# [Exercise objective]
Could you copy each line of the entries that contains "Please"?

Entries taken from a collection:
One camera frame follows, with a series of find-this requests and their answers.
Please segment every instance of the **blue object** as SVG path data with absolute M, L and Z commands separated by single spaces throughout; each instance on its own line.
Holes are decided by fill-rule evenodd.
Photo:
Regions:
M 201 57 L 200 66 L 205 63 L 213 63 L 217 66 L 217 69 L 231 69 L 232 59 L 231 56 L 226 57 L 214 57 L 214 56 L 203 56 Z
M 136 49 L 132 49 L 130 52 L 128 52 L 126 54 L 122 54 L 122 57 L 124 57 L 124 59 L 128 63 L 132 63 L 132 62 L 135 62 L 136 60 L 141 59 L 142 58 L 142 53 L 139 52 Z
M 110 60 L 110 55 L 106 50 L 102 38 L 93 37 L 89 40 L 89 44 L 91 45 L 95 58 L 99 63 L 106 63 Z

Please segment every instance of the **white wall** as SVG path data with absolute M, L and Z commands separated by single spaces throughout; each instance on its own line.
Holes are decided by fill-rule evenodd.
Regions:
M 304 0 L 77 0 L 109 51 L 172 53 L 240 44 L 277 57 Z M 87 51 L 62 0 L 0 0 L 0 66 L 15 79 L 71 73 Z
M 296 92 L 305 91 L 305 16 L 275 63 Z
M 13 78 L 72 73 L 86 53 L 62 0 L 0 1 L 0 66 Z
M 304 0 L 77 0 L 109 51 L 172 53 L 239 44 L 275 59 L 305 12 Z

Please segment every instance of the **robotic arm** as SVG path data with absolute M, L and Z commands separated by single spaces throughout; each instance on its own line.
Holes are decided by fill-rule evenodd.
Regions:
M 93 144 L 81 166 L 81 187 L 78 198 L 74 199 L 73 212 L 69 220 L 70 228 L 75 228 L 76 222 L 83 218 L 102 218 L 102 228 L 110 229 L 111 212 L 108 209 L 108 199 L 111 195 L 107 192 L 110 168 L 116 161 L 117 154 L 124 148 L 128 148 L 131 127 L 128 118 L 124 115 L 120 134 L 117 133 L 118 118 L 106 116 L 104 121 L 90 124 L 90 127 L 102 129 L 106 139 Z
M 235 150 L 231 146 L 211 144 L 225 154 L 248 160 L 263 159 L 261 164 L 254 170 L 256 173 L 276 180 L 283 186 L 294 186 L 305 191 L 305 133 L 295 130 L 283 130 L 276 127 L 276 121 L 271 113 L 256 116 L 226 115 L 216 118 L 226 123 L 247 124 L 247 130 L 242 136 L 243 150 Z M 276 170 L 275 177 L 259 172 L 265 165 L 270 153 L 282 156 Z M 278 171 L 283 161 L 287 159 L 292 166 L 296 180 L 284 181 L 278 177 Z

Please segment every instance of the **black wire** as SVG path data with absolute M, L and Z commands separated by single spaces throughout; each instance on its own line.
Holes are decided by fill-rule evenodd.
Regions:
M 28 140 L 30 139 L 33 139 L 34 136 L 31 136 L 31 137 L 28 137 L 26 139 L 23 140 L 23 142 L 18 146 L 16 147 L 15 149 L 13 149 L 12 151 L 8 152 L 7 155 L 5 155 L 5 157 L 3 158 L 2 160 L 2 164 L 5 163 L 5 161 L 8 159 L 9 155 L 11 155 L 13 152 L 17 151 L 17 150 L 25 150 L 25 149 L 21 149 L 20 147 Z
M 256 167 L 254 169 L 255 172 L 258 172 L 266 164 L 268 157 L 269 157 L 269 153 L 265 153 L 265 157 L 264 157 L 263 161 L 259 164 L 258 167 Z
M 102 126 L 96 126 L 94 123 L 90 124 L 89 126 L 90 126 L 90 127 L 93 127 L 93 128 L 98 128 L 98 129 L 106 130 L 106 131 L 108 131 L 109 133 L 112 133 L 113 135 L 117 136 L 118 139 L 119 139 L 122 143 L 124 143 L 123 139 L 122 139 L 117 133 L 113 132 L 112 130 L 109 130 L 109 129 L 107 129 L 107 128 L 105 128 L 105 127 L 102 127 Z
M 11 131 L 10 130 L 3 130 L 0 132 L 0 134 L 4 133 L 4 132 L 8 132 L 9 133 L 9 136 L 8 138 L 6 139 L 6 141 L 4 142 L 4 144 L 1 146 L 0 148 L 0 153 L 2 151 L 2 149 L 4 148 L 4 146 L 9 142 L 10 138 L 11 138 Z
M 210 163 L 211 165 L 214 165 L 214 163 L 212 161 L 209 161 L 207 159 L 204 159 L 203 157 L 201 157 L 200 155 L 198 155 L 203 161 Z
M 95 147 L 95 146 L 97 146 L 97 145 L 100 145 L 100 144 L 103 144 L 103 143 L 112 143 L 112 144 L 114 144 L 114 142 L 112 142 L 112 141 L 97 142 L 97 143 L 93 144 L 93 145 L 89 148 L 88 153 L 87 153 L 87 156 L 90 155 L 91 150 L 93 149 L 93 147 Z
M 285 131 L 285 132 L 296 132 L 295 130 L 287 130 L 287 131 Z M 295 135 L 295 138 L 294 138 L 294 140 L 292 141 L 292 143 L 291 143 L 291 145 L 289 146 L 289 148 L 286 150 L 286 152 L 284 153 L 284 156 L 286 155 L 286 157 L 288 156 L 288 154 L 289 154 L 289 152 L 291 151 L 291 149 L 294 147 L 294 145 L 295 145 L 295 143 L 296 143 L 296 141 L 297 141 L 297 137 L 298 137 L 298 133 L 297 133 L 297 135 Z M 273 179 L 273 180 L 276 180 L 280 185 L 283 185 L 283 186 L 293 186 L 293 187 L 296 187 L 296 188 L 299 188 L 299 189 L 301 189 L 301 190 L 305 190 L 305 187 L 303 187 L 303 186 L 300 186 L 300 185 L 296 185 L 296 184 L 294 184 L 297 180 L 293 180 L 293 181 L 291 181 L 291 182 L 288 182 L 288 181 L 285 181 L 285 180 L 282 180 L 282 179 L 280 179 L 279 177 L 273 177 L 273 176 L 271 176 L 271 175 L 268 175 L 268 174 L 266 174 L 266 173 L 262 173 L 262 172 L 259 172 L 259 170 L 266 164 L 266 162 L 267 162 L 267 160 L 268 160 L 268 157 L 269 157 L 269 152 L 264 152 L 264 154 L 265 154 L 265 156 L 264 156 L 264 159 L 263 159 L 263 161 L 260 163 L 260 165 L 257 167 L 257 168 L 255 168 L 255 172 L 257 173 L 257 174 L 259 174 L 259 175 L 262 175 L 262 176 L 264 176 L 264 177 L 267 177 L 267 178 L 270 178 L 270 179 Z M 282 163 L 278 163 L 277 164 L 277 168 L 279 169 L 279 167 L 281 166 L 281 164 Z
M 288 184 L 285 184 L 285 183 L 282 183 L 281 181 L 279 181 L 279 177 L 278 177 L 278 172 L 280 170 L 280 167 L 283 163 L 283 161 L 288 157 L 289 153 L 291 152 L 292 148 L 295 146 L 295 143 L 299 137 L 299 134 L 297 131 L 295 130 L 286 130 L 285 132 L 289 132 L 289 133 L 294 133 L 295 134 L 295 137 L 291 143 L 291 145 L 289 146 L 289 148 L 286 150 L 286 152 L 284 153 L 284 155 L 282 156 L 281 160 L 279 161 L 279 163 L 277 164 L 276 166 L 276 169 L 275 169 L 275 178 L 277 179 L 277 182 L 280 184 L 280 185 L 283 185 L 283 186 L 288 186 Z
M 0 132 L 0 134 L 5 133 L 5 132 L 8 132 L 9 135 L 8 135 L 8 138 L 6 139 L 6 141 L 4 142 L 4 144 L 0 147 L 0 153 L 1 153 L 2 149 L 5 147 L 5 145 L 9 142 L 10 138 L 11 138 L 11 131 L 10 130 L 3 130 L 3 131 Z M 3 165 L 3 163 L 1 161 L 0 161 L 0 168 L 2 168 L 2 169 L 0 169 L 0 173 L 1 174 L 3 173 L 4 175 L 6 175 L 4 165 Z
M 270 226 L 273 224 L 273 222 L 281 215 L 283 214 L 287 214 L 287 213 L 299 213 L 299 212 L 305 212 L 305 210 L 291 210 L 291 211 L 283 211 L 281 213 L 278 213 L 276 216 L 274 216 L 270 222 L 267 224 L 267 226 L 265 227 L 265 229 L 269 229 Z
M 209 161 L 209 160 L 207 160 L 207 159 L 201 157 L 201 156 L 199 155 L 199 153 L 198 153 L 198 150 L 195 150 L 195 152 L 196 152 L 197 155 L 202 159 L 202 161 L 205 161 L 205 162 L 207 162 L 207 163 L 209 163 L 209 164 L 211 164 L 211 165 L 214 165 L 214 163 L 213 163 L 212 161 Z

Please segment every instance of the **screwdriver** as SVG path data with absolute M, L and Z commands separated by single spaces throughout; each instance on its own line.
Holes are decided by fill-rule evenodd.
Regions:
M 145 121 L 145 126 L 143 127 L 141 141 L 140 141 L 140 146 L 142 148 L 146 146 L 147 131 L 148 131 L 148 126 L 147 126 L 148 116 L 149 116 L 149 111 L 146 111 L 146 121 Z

# [Your response]
Please segment every instance of the **blue object** as SVG path data with absolute M, L and Z commands separated by single spaces throughout; each instance on its own line.
Please segment every instance of the **white wall** as SVG path data with absolute M, L and Z commands separated by single spaces throughout; each instance on its own line.
Please segment every instance of the **robotic arm** as SVG path data with absolute M, L and Z commands separated by single spaces throughout; each instance on its own line.
Please segment every instance of the **black wire** as SVG path data with absolute M, L and Z commands separated by single spaces throughout; each instance on its own line.
Please segment every instance of the **screwdriver** as SVG path data with absolute M, L and Z commands separated by single spaces throughout; each instance on its own line.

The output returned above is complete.